Al verlo le hace tres veces la misma pregunta: Pedro, ¿me amas? El mismo número
de veces que Pedro le había negado ¡Pedro había aprendido la lección! Sus
respuestas en esta ocasión tuvieron un matiz diferente. Le dice a su Maestro
que escudriñe su corazón y que constate sus palabras. Ya no es aquel impetuoso
que respondía por sobresalir, ahora es una “roca” que impregna a sus respuestas
sus más profundos sentimientos salidos de un corazón arrepentido, que después
de muchos yerros, reconoció la importancia de la prudencia y el valor que se debe
mostrar en la adversidad. Este era el momento de demostrar que ya no era el
mismo. Había aprendido que una cosa es decir, y otra es demostrar con hechos.

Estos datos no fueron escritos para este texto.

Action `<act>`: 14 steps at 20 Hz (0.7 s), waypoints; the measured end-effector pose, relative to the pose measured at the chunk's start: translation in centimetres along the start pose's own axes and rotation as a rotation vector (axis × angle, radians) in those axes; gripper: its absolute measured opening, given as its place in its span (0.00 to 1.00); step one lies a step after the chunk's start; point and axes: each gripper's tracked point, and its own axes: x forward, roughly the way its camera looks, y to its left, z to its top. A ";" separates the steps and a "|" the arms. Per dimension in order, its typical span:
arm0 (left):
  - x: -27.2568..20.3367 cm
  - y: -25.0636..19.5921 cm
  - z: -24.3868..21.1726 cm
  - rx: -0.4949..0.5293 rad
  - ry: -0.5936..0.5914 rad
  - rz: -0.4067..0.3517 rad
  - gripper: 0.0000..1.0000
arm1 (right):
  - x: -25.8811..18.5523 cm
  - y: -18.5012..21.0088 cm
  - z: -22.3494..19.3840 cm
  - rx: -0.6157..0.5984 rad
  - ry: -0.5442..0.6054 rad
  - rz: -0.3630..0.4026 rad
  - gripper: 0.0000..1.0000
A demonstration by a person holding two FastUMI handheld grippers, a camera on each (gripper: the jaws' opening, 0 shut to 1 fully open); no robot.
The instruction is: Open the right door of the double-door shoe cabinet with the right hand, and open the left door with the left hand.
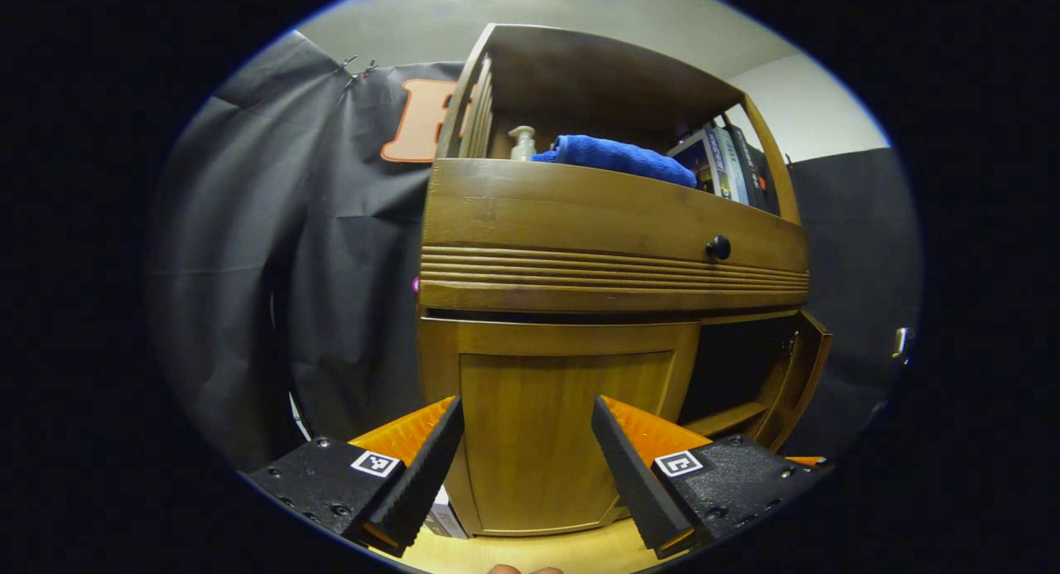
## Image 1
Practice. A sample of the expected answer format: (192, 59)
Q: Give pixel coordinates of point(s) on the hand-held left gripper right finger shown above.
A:
(633, 483)

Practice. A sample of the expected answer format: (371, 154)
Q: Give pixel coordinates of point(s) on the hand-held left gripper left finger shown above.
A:
(418, 479)

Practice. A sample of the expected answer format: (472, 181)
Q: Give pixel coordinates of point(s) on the wooden inner shelf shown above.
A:
(729, 418)

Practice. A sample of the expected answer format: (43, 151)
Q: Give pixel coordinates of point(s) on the grey spine book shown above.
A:
(733, 168)

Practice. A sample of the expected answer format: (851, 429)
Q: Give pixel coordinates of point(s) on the black backdrop cloth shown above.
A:
(281, 251)

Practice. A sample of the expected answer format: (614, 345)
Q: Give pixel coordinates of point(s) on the small metal clip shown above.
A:
(364, 70)
(346, 65)

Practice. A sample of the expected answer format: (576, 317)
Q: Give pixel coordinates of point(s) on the wooden shoe cabinet door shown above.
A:
(799, 375)
(546, 425)

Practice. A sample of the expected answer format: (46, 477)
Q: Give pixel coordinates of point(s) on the wooden drawer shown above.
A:
(580, 218)

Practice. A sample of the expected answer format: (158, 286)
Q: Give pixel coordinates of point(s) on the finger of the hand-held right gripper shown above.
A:
(807, 460)

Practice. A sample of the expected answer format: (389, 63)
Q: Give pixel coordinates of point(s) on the clear pump bottle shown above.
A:
(522, 143)

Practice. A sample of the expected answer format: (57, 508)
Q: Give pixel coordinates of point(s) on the blue folded towel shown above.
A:
(621, 156)

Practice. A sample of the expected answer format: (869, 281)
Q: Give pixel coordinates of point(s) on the small white box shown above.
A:
(447, 516)

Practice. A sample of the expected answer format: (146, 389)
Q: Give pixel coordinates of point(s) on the round black drawer knob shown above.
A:
(718, 248)

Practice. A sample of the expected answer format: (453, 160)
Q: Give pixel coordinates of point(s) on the wooden double-door shoe cabinet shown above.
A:
(580, 226)

La muestra verdadera de amor sería efectiva al apacentar las ovejas del Señor
dedicando su vida en un trabajo nuevo: evangelizar. ¿Cuantas veces Jesús te ha
hecho la misma pregunta? ¿Una, tres, cinco, diez veces? ¿Y no has sabido que
responder? o tal vez tu respuesta no ha llenado las expectativas del Maestro.
Hoy te vuelve a repetir la pregunta: ¿Me amas?